▶ **Collected material**:
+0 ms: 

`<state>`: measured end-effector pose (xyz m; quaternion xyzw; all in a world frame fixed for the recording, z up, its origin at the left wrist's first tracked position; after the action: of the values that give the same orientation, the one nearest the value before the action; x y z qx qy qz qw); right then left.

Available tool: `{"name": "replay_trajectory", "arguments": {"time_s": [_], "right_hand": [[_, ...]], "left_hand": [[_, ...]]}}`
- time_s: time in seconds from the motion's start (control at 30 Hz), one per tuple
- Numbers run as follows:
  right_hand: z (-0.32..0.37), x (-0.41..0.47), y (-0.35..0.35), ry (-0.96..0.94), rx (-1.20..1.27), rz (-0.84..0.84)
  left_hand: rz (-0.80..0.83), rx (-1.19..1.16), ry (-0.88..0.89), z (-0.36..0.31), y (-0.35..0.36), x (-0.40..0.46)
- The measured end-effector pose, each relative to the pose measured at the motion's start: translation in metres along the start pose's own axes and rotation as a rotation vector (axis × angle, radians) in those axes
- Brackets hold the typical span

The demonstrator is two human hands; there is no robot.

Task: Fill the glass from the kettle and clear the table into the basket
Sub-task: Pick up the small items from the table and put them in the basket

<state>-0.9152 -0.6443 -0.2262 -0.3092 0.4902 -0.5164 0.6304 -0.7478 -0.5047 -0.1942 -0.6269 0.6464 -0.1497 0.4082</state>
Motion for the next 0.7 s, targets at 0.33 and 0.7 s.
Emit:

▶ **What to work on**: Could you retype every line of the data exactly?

▶ **Your solution**:
+0 ms: 

`<state>`: measured end-effector pose (xyz m; quaternion xyzw; all in a world frame fixed for the recording, z up, its origin at the left wrist's first tracked position; after the action: of the values that give the same orientation, the one nearest the value before the action; x y z qx qy qz qw); right then left.

Available tool: `{"name": "replay_trajectory", "arguments": {"time_s": [_], "right_hand": [[_, ...]], "left_hand": [[_, ...]]}}`
- time_s: time in seconds from the motion's start (control at 30 Hz), one per tuple
- Numbers run as follows:
  right_hand: z (-0.32..0.37), x (-0.41..0.47), y (-0.35..0.35), ry (-0.96..0.94), rx (-1.20..1.27), rz (-0.84..0.84)
  left_hand: rz (-0.80..0.83), rx (-1.19..1.16), ry (-0.88..0.89), z (-0.36..0.31), y (-0.35..0.36), x (-0.40..0.46)
- The measured end-effector pose, each relative to the pose measured at the motion's start: translation in metres along the start pose's own axes and rotation as a rotation vector (axis × angle, radians) in those axes
- Brackets hold the typical span

The demonstrator is two human hands; there is no robot.

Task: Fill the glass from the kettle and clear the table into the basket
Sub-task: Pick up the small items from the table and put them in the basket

<state>-0.9152 -0.6443 -0.2262 -0.3092 0.4902 -0.5164 0.6304 -0.7478 -0.5047 -0.1942 -0.6269 0.6464 -0.1497 0.4082</state>
Motion for the next 0.7 s, targets at 0.33 and 0.7 s.
Emit:

The response to this exercise has been given in full.